On the one hand the arresting creditor cannot unless by bringing a separate action recover from the defender the costs of laying on the arrestments which he has used for his own protection. When the defender tenders the sum decerned for and the costs of the action this must be accepted as a satisfaction of the decree.

On the other hand, the arresting creditor is not, in my opinion, bound to discharge the arrestments voluntarily. He is not bound to grant a letter which will entitle the arrestee to pay or hand over the sum arrested.

As the pursuer is not bound to assist the defender in getting the arrestments taken out of the way, it follows, in my opinion, that he is not liable in the costs of the proceedings which the defender may take for that purpose.

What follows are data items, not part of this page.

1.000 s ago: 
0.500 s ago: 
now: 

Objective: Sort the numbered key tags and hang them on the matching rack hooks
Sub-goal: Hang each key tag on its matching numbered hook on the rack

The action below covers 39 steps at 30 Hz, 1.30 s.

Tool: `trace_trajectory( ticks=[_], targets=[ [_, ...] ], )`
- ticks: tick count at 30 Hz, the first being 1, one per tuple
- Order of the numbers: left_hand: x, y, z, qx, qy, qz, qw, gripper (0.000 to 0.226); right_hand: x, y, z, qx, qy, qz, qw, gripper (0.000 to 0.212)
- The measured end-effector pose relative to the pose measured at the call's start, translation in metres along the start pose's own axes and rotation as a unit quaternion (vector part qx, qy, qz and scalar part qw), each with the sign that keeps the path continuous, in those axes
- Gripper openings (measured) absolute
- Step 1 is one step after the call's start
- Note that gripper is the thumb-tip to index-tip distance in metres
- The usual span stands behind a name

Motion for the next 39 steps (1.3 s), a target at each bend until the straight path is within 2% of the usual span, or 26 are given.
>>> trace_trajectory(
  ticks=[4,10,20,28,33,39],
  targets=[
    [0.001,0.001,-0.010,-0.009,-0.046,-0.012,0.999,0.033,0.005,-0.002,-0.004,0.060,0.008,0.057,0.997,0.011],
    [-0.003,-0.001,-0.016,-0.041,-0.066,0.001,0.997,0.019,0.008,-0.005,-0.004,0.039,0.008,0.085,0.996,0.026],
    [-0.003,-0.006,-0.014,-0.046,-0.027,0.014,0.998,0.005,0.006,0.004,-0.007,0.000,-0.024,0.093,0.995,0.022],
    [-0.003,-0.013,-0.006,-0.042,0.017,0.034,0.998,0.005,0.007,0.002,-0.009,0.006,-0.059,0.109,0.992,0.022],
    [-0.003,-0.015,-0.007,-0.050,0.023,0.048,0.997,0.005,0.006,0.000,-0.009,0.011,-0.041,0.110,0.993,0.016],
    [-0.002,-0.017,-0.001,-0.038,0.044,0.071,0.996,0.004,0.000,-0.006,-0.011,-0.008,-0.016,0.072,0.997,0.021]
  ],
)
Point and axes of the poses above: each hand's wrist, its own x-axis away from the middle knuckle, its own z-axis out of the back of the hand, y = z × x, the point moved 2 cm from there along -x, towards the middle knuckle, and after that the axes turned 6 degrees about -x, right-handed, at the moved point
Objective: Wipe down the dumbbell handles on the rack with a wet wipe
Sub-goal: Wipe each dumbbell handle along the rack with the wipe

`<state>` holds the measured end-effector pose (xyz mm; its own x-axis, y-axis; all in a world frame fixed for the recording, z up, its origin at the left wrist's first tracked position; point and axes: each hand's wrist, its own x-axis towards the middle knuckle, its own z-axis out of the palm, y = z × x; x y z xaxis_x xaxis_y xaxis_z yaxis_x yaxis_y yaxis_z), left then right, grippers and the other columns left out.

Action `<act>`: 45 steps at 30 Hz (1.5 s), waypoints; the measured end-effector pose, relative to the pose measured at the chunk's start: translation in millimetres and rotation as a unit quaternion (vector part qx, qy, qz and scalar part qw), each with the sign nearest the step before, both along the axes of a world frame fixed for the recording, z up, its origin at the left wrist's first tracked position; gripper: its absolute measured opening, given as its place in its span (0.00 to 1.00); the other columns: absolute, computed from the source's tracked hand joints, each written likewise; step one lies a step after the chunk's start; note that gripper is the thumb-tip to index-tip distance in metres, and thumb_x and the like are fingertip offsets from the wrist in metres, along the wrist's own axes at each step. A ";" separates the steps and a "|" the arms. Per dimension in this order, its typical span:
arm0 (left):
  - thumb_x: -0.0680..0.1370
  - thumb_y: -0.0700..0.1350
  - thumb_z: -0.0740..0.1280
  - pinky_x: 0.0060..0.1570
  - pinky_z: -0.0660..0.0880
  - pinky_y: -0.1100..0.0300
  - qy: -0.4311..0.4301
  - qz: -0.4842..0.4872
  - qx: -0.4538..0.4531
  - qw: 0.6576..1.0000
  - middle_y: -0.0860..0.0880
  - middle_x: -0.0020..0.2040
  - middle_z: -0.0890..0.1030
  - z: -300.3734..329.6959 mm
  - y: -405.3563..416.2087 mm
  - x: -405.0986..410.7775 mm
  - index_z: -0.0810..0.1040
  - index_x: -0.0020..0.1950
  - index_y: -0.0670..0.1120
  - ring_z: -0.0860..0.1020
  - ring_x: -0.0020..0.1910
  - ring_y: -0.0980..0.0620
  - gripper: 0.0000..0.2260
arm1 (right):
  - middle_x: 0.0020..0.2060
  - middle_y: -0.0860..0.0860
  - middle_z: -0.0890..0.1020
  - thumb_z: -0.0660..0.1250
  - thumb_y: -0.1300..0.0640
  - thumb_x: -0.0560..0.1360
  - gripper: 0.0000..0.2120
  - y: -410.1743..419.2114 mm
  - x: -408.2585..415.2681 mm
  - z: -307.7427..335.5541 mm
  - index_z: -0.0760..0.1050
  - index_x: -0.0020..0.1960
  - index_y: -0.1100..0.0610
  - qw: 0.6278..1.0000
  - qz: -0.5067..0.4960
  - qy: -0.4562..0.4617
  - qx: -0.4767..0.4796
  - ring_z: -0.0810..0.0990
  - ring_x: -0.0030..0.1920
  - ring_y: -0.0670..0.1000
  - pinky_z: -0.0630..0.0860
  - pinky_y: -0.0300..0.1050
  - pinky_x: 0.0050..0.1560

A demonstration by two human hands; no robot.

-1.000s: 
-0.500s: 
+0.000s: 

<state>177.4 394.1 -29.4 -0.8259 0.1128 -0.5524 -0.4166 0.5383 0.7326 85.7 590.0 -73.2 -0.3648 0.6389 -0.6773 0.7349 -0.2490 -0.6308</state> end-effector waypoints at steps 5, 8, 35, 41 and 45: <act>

Lord Kinnear—I am sorry to say that I am not able to agree with your Lordships. I think Mr Turner was bound to grant the letter which the petitioner asked him for, or to withdraw the arrestments in some other form. He had brought an action against the petitioner, and for his greater security used the arrestments which are the subject of the present dispute. It has turned out that the arrestments were unnecessary, for the petitioner was able to pay the sum for which Mr Turner sued, and he in fact paid it as soon as decree was given against him. I think therefore that he was entitled to require the creditor, whom he had paid in full, to remove the unreasonable embargo which he had placed upon the petitioner's property. I say unreasonable, not because the embargo was unreasonable in its origin, for it is the right of a creditor to use arrestments upon the dependence of an action in which he sues for payment of his debt, but because it became unreasonable to continue it after the petitioner had paid the whole sum for which decree was given against him in the action. It was therefore, in my opinion, the duty of the respondent to write such a letter to the arrestee as would put him in safety to pay over the funds arrested. But the respondent took a position which I understand both your Lordships to regard as untenable, for he maintained that he was entitled to the expenses of using the arrestments. Your Lordships are of opinion that such a contention cannot be maintained, and therefore the respondent declined to assent to the recal of these arrestments upon a ground which, in the judgment of your Lordships, is untenable. What course then in these circumstances was open to the petitioner? He could only present this petition to have the arrestments recalled. The respondent lodged answers to this petition, and as he has taken up a position which we all think wrong I cannot see any reason why he should get his expenses.

The Lord President was absent.

The Court recalled the arrestments, but found the respondent entitled to expenses modified to £2, 2s.

Counsel:

Counsel for the Petitioner— C. N. Johnston. Agents— T. & W. A. M'Laren, W.S.

Counsel and Agent for the Respondent—Party.